第7章 トラ男とパン女の攻防戦
放課後に実施された再テストの結果は、ムギの目の前で採点された。
教室に集まった生徒の中にはムギと同じく苦難を乗り越えた者、絶望の境地にいる者、すべてを諦めた者と様々いるが、ムギほど自信に満ちた顔をしている者はいない。
手応えは、あった。
あれ、テストってこんなに簡単だったっけ?と思うほど、問題がすらすら解けた。
すべてはムギにつきっきりで付き合ってくれた家庭教師……もとい彼氏のおかげで、彼の面子を守るためにもドジは踏めない。

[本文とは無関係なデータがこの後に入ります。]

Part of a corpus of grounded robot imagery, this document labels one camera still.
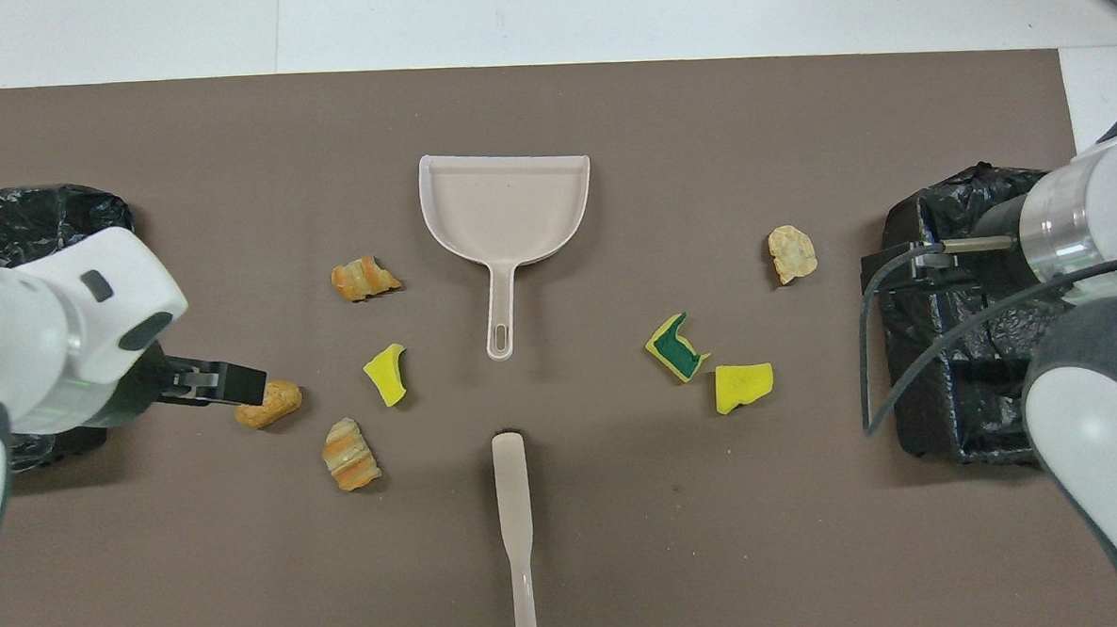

この自信が空回りしていないことだけを祈りながら数学教師であり、担任の教師でもあるスモーカーの顔を睨むように見つめたら、採点を終えた彼が顔を上げた。
「米田。」
「はい!」
一番最初に名前を呼ばれ、訓練を受けた海軍兵士みたいに直立した。
くいっと顎をしゃくって呼ばれ、これまた軍隊さながらの行進をしながらスモーカーの前までやってきた。
教師のくせに重度の愛煙者であるスモーカーからは、煙草特有の異臭がした。
少し前まで紫煙をふかしていたであろう唇の端が、にやりと上がる。
「頑張ったじゃねぇか。」
その一言だけで、ムギの努力の行方が知れる。
渡された採点済みの答案用紙には、83点という歴史的快挙が刻まれていた。
ちなみに以前の点数は100点満点中、半分の、さらに半分である。
三倍以上の点数を叩き出したムギは感動で震え、その様子を担任教師が満足そうに眺め、頭にぽんと手を置いた。
「たしぎから聞いたぞ。お前、あいつからも課題を出されたんだって? テストの前だ、課題を提出できなくても口効いてやろうかと思ったが……、余計な心配だったみてぇだな。」
再テストも、英語の宿題も、すべてはムギの身から出た錆。
けれど、その努力を認められて褒めてもらえると、涙が出るほど嬉しかった。
「これからは、もっと真面目に勉強しろよ?」
「はい!」
答案用紙を握りしめたまま、首が捥げるほどの勢いで頷く。
人生初の高得点。
この喜びと達成感を誰に伝えたいかと問われたら、それこそ簡単すぎる問題だ。
ムギを助けてくれたのは、世話焼きすぎの彼氏なのだから。